(Records drawn from a dataset)
---------------

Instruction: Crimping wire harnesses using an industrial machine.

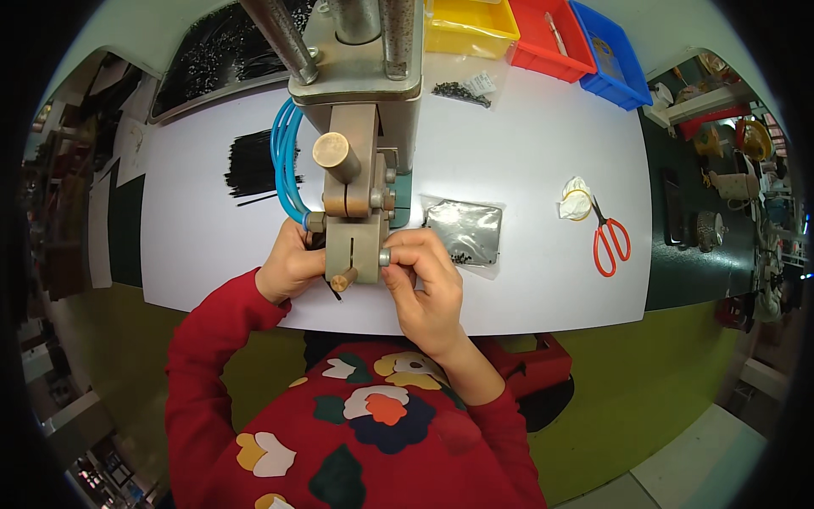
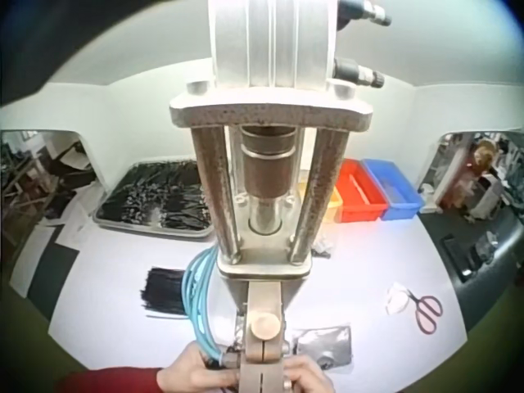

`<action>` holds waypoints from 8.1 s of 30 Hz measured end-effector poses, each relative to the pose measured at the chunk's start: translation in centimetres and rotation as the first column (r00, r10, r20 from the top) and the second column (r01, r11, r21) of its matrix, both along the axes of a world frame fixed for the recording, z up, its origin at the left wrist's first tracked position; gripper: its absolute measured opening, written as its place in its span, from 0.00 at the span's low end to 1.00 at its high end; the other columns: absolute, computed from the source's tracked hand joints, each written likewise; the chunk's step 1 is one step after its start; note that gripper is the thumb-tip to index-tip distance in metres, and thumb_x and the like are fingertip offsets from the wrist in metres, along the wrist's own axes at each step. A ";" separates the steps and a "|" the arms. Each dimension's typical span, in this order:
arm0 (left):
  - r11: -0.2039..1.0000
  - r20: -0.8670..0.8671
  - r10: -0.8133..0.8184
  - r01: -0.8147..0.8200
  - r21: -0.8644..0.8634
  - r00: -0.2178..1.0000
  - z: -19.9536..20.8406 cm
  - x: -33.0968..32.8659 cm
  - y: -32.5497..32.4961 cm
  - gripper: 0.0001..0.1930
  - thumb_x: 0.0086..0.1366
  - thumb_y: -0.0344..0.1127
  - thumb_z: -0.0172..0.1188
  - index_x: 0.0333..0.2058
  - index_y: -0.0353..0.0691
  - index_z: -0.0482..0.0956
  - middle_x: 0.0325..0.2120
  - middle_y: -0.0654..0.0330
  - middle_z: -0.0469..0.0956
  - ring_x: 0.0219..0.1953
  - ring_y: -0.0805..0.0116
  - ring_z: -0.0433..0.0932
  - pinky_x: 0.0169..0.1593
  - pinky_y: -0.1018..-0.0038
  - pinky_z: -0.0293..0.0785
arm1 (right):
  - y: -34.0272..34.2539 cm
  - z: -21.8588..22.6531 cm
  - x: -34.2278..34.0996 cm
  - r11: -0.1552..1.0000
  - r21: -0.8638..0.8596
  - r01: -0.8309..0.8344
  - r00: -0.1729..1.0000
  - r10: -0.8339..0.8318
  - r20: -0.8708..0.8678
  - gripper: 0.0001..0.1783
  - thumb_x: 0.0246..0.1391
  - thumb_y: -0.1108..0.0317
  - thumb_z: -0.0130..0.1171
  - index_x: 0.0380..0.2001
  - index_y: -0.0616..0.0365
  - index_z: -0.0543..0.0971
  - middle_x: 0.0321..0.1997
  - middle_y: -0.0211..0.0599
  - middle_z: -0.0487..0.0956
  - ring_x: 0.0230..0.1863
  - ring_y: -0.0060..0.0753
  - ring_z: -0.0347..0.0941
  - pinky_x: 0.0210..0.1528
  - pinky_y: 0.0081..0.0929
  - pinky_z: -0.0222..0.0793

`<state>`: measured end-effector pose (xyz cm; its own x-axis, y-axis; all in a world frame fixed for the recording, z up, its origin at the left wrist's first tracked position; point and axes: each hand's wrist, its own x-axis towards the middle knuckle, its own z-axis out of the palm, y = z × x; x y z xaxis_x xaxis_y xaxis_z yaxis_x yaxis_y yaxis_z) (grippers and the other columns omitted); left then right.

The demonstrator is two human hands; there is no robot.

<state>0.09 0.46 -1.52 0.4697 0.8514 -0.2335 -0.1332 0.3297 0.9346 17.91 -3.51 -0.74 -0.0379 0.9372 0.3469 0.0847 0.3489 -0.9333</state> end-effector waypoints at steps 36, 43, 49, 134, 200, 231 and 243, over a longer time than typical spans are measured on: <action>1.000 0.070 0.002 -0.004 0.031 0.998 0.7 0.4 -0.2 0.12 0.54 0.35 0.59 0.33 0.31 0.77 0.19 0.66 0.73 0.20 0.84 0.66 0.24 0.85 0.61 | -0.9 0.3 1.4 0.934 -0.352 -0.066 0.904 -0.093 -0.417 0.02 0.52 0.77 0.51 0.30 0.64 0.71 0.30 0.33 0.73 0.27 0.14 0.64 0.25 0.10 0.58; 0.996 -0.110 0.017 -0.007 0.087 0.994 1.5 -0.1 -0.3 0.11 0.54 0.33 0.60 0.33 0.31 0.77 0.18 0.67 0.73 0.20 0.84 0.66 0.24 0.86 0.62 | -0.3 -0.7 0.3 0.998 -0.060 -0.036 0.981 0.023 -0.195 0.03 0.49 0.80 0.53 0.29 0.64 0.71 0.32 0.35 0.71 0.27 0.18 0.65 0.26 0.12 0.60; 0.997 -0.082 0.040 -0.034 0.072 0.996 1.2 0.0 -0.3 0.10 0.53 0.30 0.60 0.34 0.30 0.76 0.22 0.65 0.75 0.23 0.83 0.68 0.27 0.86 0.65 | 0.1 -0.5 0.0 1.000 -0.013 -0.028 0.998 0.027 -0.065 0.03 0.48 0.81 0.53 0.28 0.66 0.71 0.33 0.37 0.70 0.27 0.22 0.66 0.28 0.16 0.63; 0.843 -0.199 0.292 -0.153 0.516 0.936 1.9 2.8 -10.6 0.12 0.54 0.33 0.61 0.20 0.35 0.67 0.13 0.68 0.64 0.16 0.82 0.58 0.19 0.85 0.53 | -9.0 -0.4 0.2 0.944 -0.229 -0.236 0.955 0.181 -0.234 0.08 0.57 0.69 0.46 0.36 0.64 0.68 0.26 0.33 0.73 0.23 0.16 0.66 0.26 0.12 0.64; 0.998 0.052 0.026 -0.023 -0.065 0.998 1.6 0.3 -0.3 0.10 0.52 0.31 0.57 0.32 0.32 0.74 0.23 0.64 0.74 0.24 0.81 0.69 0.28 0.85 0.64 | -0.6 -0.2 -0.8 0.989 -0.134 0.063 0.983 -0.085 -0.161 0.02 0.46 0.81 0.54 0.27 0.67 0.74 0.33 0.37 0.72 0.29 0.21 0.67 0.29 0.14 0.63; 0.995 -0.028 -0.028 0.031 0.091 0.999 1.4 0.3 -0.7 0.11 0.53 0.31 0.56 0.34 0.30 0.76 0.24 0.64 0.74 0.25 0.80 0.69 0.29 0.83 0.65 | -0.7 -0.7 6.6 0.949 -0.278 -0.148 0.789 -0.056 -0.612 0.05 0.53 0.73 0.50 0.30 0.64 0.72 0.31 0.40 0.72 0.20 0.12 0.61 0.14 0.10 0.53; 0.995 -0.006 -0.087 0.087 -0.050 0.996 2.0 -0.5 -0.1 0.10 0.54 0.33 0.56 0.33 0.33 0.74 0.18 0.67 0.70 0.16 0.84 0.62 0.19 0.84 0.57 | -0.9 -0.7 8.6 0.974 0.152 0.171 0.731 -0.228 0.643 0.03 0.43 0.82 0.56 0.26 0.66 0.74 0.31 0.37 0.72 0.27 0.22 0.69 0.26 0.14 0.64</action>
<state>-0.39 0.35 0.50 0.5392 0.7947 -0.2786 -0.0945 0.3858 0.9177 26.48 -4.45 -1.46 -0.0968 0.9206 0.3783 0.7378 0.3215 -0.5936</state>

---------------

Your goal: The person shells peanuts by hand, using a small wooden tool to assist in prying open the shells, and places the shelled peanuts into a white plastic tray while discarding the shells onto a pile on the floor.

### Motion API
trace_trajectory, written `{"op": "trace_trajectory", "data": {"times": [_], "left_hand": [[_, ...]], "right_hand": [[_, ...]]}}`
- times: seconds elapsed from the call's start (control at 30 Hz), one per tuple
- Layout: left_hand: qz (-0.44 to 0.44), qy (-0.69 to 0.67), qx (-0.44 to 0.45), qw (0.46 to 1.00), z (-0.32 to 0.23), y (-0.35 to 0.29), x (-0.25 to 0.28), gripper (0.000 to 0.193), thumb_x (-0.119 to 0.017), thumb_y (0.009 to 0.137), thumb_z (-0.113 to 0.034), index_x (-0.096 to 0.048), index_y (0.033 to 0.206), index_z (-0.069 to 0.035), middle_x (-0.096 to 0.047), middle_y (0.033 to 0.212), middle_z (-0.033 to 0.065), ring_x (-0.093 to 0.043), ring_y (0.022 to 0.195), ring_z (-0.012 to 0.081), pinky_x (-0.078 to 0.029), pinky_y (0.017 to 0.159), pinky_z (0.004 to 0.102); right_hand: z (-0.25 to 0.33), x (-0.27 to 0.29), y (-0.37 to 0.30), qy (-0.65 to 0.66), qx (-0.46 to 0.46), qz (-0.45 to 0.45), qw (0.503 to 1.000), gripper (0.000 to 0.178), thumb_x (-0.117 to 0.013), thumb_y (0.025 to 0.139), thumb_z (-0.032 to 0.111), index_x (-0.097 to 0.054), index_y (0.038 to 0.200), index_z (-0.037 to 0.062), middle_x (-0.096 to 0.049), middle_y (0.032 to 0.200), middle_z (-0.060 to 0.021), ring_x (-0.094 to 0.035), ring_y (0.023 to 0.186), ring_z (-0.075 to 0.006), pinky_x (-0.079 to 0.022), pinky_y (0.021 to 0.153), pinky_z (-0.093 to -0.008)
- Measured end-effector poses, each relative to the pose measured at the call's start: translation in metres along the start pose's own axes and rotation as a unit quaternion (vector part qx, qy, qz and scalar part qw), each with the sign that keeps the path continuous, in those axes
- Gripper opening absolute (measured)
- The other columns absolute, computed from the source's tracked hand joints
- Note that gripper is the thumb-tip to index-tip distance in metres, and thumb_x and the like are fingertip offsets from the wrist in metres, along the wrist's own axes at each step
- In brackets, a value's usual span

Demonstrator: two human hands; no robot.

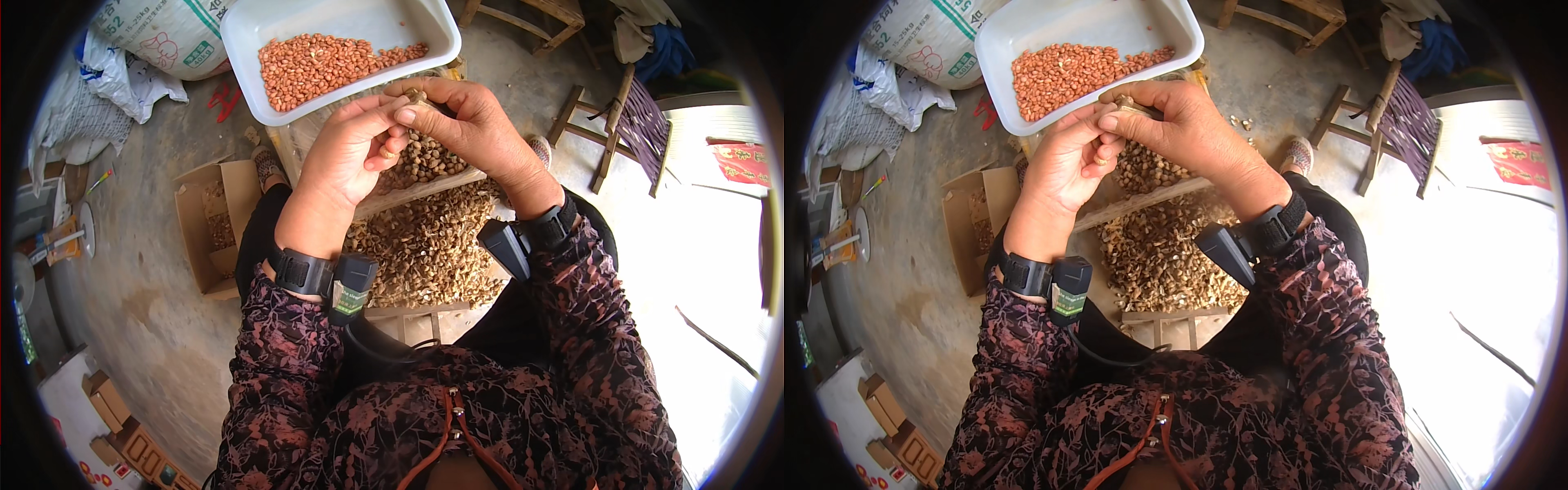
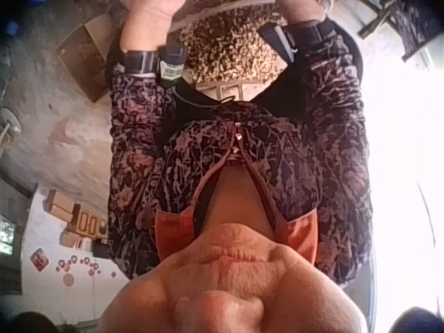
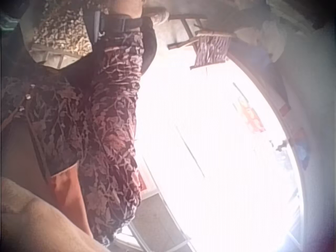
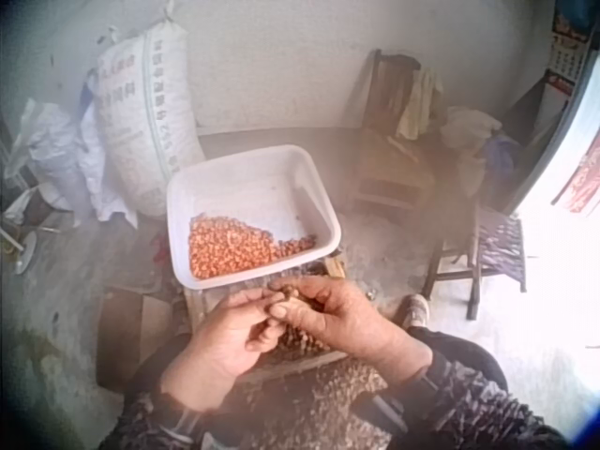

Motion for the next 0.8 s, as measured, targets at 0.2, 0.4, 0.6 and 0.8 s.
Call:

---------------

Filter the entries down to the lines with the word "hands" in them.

The demonstrator is two human hands; there is no robot.
Demonstrator: two human hands; no robot.

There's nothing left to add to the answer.